La amistad y la palabra
Enrique Silveira

Ese día atravesó la puerta por la que solía volar con cuidadosos pasos para sortear los obstáculos a los que en momentos no muy lejanos ni siquiera prestaba atención. Apoyada en el brazo de su marido, el padre de sus hijos, socio y camarada en tantas cosas, inició la lenta marcha hacia el vehículo que la transportaría hasta su casa. Acostumbrada a la celeridad, al vértigo indispensable que requiere la hostelería si quieres que el cliente hable bien de ti y vuelva otra vez, le vino a la cabeza el recorrido hasta el altar que hizo del brazo de su padre para unirse a su compañero de toda la vida. Aquel trayecto se hizo muy despacio porque hay instantes en esta vida que están peleados con la rapidez y además conviene disfrutarlos lo más posible porque tienen categoría de inolvidables. A pesar del mucho tiempo en común, aún ambos paseaban agarrados de la mano, pero no del brazo, que parecía una costumbre de otra época y solo apetecía cuando apretaba el frío. Ahora, sin ese refuerzo, su lento caminar sería imposible. Contrastaba la escena con las fulgurantes idas y venidas al interior del local de sus compañeros de trabajo que seguían con su labor mientras dedicaban una última sonrisa de despedida a la que habitualmente los organizaba y marcaba un ritmo frenético para el buen discurrir del negocio.
Unas pequeñas molestias la alertaron. Cuando fueron a más no tuvo más remedio que acudir al médico, al que solo había visitado por indisposiciones de los hijos. El diagnóstico no se hizo esperar porque se debían tomar determinaciones con la mayor rapidez: el cáncer no espera.

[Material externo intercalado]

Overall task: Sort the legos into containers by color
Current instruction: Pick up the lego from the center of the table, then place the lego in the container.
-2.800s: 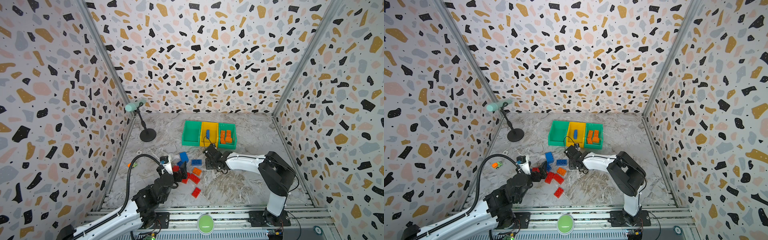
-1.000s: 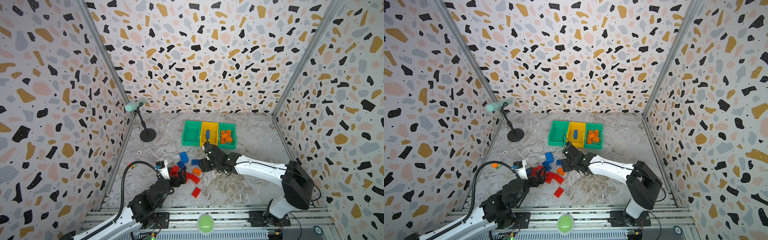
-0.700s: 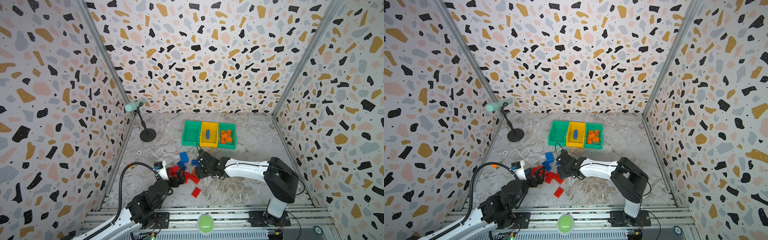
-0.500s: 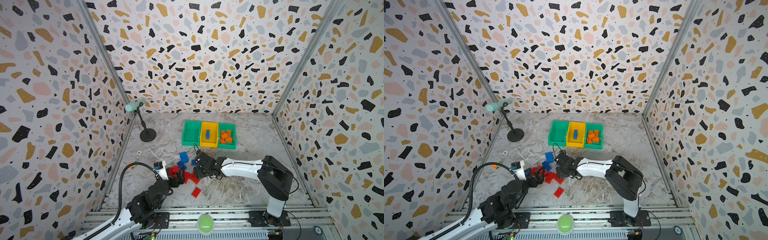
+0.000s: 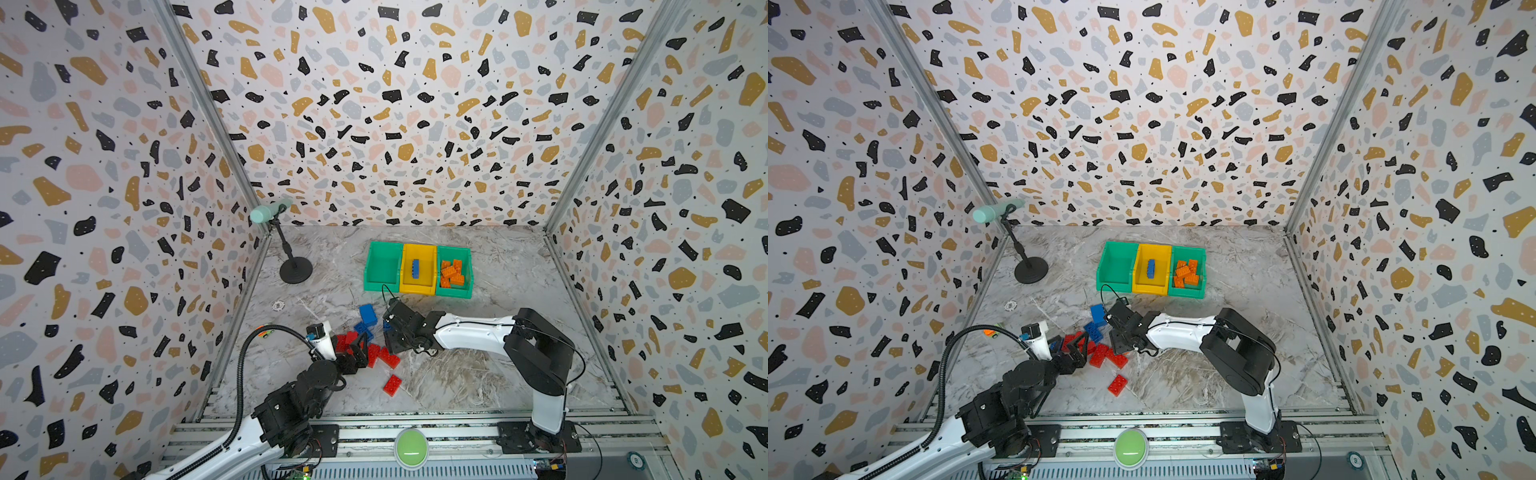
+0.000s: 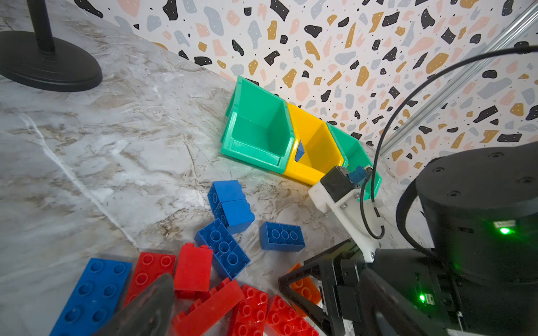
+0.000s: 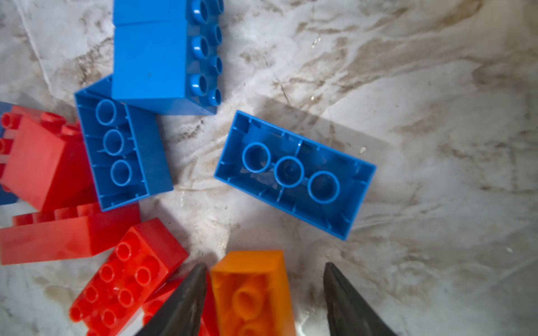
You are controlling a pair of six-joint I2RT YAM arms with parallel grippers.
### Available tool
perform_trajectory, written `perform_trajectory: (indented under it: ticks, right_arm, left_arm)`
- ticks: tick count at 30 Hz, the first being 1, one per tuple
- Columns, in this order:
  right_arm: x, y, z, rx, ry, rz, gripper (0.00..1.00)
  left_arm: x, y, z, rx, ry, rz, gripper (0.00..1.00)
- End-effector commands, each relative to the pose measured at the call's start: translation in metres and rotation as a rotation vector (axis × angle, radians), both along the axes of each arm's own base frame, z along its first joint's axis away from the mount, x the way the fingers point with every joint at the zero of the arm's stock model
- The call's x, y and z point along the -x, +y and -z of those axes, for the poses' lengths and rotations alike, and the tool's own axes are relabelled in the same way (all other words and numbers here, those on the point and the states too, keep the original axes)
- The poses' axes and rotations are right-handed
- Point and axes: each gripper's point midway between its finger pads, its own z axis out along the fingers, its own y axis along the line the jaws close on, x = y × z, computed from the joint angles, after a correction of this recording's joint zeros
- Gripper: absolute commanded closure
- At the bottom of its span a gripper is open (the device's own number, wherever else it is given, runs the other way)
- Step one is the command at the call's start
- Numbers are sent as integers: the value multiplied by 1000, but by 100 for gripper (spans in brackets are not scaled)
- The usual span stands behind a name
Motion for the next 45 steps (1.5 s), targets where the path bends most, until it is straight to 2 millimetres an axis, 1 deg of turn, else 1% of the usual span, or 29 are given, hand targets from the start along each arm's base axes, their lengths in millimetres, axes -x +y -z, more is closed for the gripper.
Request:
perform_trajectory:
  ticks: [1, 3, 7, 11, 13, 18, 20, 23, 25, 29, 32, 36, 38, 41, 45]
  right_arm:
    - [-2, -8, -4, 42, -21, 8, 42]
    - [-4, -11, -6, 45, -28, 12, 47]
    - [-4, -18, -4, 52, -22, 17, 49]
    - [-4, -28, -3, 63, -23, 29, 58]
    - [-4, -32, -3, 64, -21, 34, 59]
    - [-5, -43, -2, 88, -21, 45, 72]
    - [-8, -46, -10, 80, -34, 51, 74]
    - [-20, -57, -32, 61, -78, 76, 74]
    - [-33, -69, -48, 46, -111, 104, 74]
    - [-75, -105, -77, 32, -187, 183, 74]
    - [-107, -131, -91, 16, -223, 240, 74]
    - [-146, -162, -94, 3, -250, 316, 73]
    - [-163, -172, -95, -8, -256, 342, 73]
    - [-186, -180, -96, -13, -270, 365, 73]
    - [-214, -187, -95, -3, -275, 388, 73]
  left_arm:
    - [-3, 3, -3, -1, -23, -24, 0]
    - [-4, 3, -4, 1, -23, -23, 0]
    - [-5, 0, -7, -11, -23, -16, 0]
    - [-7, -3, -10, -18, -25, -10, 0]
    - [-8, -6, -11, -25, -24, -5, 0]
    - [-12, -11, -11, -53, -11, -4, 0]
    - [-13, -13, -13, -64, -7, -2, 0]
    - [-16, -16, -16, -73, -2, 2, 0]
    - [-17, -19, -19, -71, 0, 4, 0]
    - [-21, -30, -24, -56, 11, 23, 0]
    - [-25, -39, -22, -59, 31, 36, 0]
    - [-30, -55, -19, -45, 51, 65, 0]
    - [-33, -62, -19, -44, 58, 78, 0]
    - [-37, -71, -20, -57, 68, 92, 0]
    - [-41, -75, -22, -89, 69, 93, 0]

Tras la operación, su marido comentaba a los allegados que la reconstrucción de sus entrañas era la obra maestra de la historia de la fontanería y que nada podía fallar. Se agradecen los ánimos cuando te enfrentas a una disrupción de tal magnitud que te parece que nada será como antes. La alegría se contagia como muchas enfermedades y cuando te enfrentas a un enemigo tan despiadado conviene que los taciturnos, los pesimistas y los agoreros se alejen lo más posible y dejen el espacio a los que saben contener las lágrimas aunque tengan un nudo en la garganta.

De vez en cuando, si la terapia se lo permitía, se acercaba al restaurante para cerciorarse de que el mundo seguía girando y que podría incorporarse a él en cuanto sus ahora endebles piernas volvieran a ser las de antes. En esas visitas, agradecía compartir unos instantes con los que habitualmente pasaban la mayor parte del día con ella y soñaba con acelerar sus pasos hasta moverse entre ellos con la soltura habitual.

Lo peor era la vuelta a casa. Los pocos metros que debía recorrer hasta el coche se hacían interminables porque siempre encontraba a alguien que la paraba para preguntar por la evolución de la enfermedad – obviando las evidencias – con una inmejorable intención, pero que le resultaba cada vez más insoportable.
 Algunos la trataban como si la dolencia hubiera socavado su inteligencia y ello la hubiera retrotraído en el tiempo hasta ubicarla en la más tierna infancia; otros requerían detalles de la patología con la que se había encontrado sin previa cita y de la que quería separarse lo antes posible; le recordaba a aquellos impertinentes que en cada encuentro te preguntan por personas que deseas olvidar cuanto antes y que ellos hacen resucitar; algunos incidían en los efectos de la terapia, probablemente sin percibir los quilos de menos o la falta de brillo en los ojos. Los peores te daban palmaditas como las que se dan al perro del vecino cuando revolotea a tu alrededor y se marchaban con la conciencia tranquila porque habían hecho la buena labor del día.

Eso sí, la familia se había adaptado a los entresijos de la enfermedad, pero no había perdido la frescura en el trato. Se hablaba lo indispensable de las exigencias de la terapia, pero dejaban claro que el futuro esperaba impaciente a que todos juntos se erigieran en protagonistas, ninguno podía fallar porque el elenco cojearía.

Ese bendito brazo puede ser solo un elemento de cortesía en próximas visitas en las que el paso será como aquel de ceremonia, pero esta vez porque merece la pena recordar el día en el que vuelves a la vida, arrinconas la enfermedad y te ocupas de todo con más bríos que antes.